Lettuce – Tickets – 9:30 Club – Washington, DC – January 7th, 2017
All Good Presents...
Doors: 8:00 pm9:30 Club
Lettuce - (Set time: 10:30 PM)
For more than two decades, Lettuce have brought a new vitality to classic funk, matching their smooth and soulful grooves with a hip-hop-inspired urgency and mastery of beat. Now, on their fourth studio album Crush, drummer Adam Deitch, guitarists Adam Smirnoff and Eric Krasno, bassist Erick “Jesus” Coomes, keyboardist Neal Evans, saxophonist Ryan Zoidis, and trumpet player Eric Bloom deepen that sound by channeling the sonic freedom and infectious energy of their incendiary live show.
Produced by Lettuce and recorded/mixed by Joel Hamilton at Brooklyn’s Studio G, Crush first came to life on the road, with the band developing new material and testing it out live as they toured. “We’ve all noticed that our music goes into a lot of different directions onstage, and we wanted to capture that in a way that we never really have before,” says Coomes, who names classic psychedelia and ‘90s hip-hop among Lettuce’s key inspirations on Crush. “It’s definitely more wide-open in terms style, but it still stays true to the funk.”
The follow-up to 2012’s Fly, Crush finds Lettuce brilliantly infusing their psychedelic and hip-hop sensibilities into bass-heavy funk. With its spidery guitar work and hypnotic beats, “Phyllis” is a delicately sprawling epic that embodies what Deitch refers to as “a chill-hop vibe that’s kind of the flip-side of all that powerful uptempo funk that people might expect from us.” On “Get Greasy,” Lettuce give a nod to the groove-fueled EDM subgenre known as future funk, building off its highly danceable rhythm with a blissfully loose and horn-laced arrangement. And on “He Made a Woman Out of Me,” guest vocalist Alecia Chakour lends her bluesy growl to a scorching take on Bobbie Gentry’s 1970 country-soul classic.

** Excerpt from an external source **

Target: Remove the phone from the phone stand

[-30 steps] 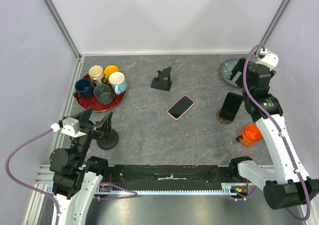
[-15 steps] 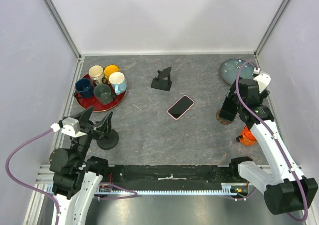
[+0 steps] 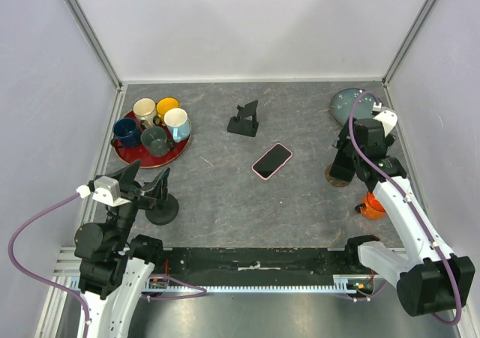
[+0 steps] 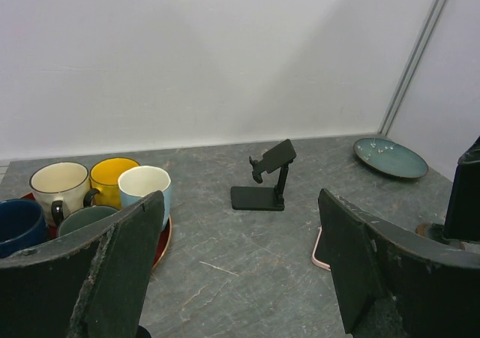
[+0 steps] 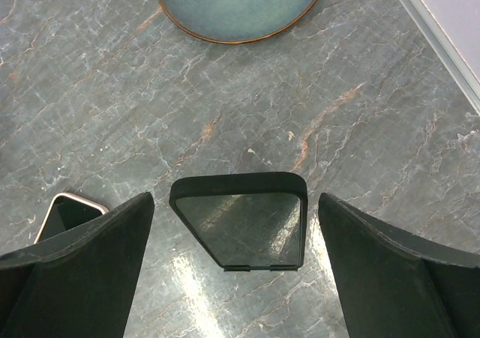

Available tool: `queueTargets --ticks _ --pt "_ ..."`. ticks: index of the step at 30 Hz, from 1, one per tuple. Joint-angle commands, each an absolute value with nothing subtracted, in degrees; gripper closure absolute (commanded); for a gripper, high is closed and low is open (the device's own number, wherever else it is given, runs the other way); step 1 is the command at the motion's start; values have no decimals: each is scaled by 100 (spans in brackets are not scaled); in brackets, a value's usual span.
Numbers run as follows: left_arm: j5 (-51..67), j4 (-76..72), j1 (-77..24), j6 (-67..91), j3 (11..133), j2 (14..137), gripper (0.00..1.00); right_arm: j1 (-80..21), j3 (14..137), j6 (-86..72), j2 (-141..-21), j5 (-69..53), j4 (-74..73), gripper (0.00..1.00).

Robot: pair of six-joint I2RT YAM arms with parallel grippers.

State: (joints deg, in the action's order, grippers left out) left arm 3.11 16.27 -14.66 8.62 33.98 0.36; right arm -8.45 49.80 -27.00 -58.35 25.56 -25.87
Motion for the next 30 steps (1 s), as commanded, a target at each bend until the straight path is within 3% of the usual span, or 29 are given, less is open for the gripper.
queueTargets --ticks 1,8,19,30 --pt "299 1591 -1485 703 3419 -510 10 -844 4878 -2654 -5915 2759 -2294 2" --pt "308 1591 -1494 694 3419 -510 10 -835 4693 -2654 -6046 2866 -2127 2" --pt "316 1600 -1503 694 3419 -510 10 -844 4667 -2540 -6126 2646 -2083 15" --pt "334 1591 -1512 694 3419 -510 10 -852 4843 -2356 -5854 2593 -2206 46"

According to Lettuce, that sense of unity and togetherness has much to do with a camaraderie that’s only intensified over the lifespan of the band. Formed in 1992, when several band members attended a summer program at Boston’s Berklee College of Music as teenagers, Lettuce was founded on a shared love of legendary funk artists like Earth, Wind & Fire and Tower of Power. After returning to Berklee as undergrads in 1994, Lettuce started playing in local clubs and steadily built up a following that soon extended to cities across the country and then throughout the world. Releasing their studio debut Outta Here in 2002 and its follow-up album Rage! in 2009, the band dedicated the coming years to balancing their frequent touring with involvement in a host of other musical endeavors (including Evans and Krasno’s role as founding members of acclaimed soul/jazz trio Soulive).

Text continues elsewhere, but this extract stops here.